Worse than Random: The Importance of a Baseline for Unsupervised Feature Selection
Pith reviewed 2026-05-25 05:50 UTC · model grok-4.3
The pith
Many state-of-the-art unsupervised feature selection methods perform worse than random feature selection.
A machine-rendered reading of the paper's core claim, the machinery that carries it, and where it could break.
Core claim
We propose using random feature selection as a baseline for evaluating the unsupervised feature selection methods. We empirically show that many of the state-of-the-art methods in unsupervised feature selection are outperformed by random feature selection in both performance and efficiency. Accordingly, we emphasize on the strict requirement of considering random feature selection as a baseline in the development process of novel unsupervised feature selection methods to ensure a consistent improvement over random feature selection.
What carries the argument
Random feature selection employed as an evaluation baseline to measure whether unsupervised feature selection methods add value beyond chance.
Load-bearing premise
The chosen datasets, evaluation metrics, and implementation of random selection form a fair and representative test of whether a method adds value beyond chance.
What would settle it
A study showing that multiple state-of-the-art methods consistently outperform random feature selection across a broader collection of datasets and metrics would falsify the central claim.
Figures
read the original abstract
Many novel unsupervised feature selection methods are proposed each year, yet their empirical evaluation is limited to supervised and unsupervised evaluation metrics computed on selected datasets, along with comparisons to existing methods. However, in the absence of an established evaluation baseline, it is difficult to determine the value added to the existing literature by each of these methods, and how effective their underlying approaches are. We propose using random feature selection as a baseline for evaluating the unsupervised feature selection methods. We empirically show that many of the state-of-the-art methods in unsupervised feature selection are outperformed by random feature selection in both performance and efficiency. Accordingly, we emphasize on the strict requirement of considering random feature selection as a baseline in the development process of novel unsupervised feature selection methods to ensure a consistent improvement over random feature selection.
Editorial analysis
A structured set of objections, weighed in public.
Referee Report
Summary. The manuscript proposes using random feature selection as a baseline for evaluating unsupervised feature selection methods. It presents an empirical comparison claiming that many state-of-the-art unsupervised feature selection methods are outperformed by random selection in both performance metrics and efficiency, and argues that novel methods must demonstrate consistent improvement over random to be considered valuable additions to the literature.
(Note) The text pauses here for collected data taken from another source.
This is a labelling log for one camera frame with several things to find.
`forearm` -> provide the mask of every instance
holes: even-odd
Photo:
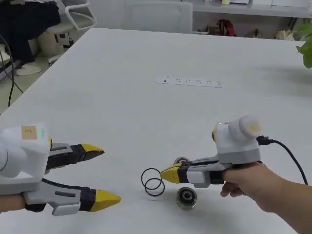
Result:
[[[312,233],[312,187],[283,181],[273,212],[299,234]]]

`power strip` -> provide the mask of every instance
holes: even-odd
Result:
[[[157,84],[175,84],[175,85],[189,85],[210,88],[226,88],[222,81],[211,81],[209,79],[200,78],[175,78],[175,77],[158,77],[155,80]]]

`office chair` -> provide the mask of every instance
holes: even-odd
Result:
[[[180,1],[126,3],[122,28],[139,31],[192,33],[193,5]]]
[[[57,42],[58,35],[68,34],[69,46],[74,44],[71,32],[94,27],[97,23],[90,9],[89,0],[61,0],[65,5],[65,14],[61,14],[61,23],[48,28],[48,33],[54,34]]]

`shoe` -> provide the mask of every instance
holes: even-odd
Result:
[[[23,65],[20,69],[16,70],[16,75],[23,77],[23,76],[29,76],[32,74],[36,74],[39,72],[41,72],[40,67],[33,65],[31,63],[27,63],[27,64]]]

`shelf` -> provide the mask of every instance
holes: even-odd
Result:
[[[222,5],[220,2],[204,2],[203,0],[183,0],[193,4],[195,12],[240,14],[253,16],[278,16],[294,18],[312,18],[312,12],[304,7],[270,6],[260,4]]]
Significance. If the empirical results hold under properly controlled conditions, the work would be significant for establishing a minimal sanity-check baseline in unsupervised feature selection research, where many methods currently lack evidence of adding value beyond chance. This could encourage more rigorous evaluation practices and reduce publication of methods whose performance is indistinguishable from or inferior to random selection. The inclusion of efficiency comparisons alongside performance is a positive aspect of the study design.
major comments (2)
- [Abstract] Abstract: the central claim that many SOTA methods are outperformed by random selection is only weakly supported because the abstract (and by extension the reported experiments) provides no details on dataset count, statistical testing, exact random implementation, or handling of ties. This directly undermines the reader's weakest assumption that the chosen datasets, metrics, and random baseline form a fair test.
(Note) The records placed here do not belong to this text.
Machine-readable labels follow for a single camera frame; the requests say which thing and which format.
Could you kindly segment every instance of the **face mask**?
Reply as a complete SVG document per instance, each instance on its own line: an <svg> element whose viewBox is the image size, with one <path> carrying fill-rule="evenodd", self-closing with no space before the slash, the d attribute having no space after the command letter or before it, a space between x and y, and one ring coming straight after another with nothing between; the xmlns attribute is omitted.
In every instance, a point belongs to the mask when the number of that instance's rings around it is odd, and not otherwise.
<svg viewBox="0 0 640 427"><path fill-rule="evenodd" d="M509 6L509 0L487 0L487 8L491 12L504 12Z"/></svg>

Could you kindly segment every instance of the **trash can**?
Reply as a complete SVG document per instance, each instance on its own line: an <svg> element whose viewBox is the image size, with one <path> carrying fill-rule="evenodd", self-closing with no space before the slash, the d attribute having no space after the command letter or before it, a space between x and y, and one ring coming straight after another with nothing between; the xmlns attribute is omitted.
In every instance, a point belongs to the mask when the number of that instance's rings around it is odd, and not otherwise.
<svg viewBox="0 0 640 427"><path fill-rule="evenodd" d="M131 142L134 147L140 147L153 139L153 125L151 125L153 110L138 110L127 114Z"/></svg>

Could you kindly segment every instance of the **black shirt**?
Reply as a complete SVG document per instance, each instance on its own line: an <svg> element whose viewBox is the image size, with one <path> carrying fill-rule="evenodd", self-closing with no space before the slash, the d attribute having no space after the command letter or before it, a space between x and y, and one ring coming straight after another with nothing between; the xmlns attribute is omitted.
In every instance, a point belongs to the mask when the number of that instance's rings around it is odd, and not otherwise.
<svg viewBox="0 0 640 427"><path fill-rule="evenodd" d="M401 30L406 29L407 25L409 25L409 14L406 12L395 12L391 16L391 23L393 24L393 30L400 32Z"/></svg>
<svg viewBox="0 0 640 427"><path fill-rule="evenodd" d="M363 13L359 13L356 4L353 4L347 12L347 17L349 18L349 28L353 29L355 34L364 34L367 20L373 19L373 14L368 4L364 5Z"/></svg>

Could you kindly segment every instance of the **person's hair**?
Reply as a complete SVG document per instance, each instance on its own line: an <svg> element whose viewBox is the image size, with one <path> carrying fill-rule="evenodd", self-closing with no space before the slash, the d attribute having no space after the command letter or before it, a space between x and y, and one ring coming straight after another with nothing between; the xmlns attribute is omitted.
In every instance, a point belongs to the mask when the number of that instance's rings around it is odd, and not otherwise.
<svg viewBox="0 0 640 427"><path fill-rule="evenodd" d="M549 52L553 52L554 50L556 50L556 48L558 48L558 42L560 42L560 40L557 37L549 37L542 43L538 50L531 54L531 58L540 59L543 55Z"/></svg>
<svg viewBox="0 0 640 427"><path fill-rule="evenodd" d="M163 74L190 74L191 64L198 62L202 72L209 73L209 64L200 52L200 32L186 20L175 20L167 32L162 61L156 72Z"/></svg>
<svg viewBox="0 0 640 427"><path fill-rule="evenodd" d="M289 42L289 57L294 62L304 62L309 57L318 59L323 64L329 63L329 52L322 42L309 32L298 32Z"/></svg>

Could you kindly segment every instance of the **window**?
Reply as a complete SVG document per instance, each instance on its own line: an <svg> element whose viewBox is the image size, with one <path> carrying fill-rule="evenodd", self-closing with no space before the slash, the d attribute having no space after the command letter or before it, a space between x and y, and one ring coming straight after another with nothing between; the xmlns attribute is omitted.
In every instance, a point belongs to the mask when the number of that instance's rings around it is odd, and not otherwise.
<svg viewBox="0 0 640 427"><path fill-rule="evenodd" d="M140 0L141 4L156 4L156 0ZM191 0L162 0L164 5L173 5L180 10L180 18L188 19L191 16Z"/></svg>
- [Experiments] Experimental design: to validly claim that random outperforms the methods, the random baseline must select precisely the same number of features k as each compared method and average performance over multiple independent draws rather than a single trial or fixed global k. Without this, any apparent outperformance could arise from mismatched cardinality or sampling variance rather than from the methods adding no value.
minor comments (1)
- [Abstract] The abstract uses 'strict requirement'; this could be rephrased as a strong recommendation to avoid implying an absolute mandate.
Simulated Author's Rebuttal
We thank the referee for the constructive feedback. The comments highlight important aspects of experimental rigor that we will address in the revision.
read point-by-point responses
-
Referee: [Abstract] Abstract: the central claim that many SOTA methods are outperformed by random selection is only weakly supported because the abstract (and by extension the reported experiments) provides no details on dataset count, statistical testing, exact random implementation, or handling of ties. This directly undermines the reader's weakest assumption that the chosen datasets, metrics, and random baseline form a fair test.
Authors: The abstract is space-constrained by design, but the manuscript body reports the datasets, metrics, and random selection procedure. We agree that explicit statistical testing, precise random implementation details, and tie handling are needed for full transparency. In revision we will add these elements to the experiments section (including significance tests and clarification that random selection is uniform sampling without replacement) and update the abstract to reference the dataset count and averaged random baseline. revision: yes
-
Referee: [Experiments] Experimental design: to validly claim that random outperforms the methods, the random baseline must select precisely the same number of features k as each compared method and average performance over multiple independent draws rather than a single trial or fixed global k. Without this, any apparent outperformance could arise from mismatched cardinality or sampling variance rather than from the methods adding no value.
Authors: We agree this is a necessary control. The current experiments already match k exactly per method and dataset; however, to eliminate sampling variance we will revise the protocol to average random performance over multiple independent draws (reporting means and standard deviations) rather than single trials. This change will be implemented and documented in the revised manuscript. revision: yes
Circularity Check
Empirical comparison study with no derivation chain or fitted inputs
full rationale
The paper is an empirical evaluation that proposes random feature selection as a baseline and reports that many existing unsupervised FS methods underperform it on chosen datasets and metrics. No mathematical derivation, equations, fitted parameters, ansatz, or uniqueness theorems are present in the abstract or described structure. No self-citations are invoked as load-bearing support for any claim. The central result rests on direct experimental comparisons rather than any reduction of outputs to inputs by construction. This matches the default expectation for non-circular empirical work.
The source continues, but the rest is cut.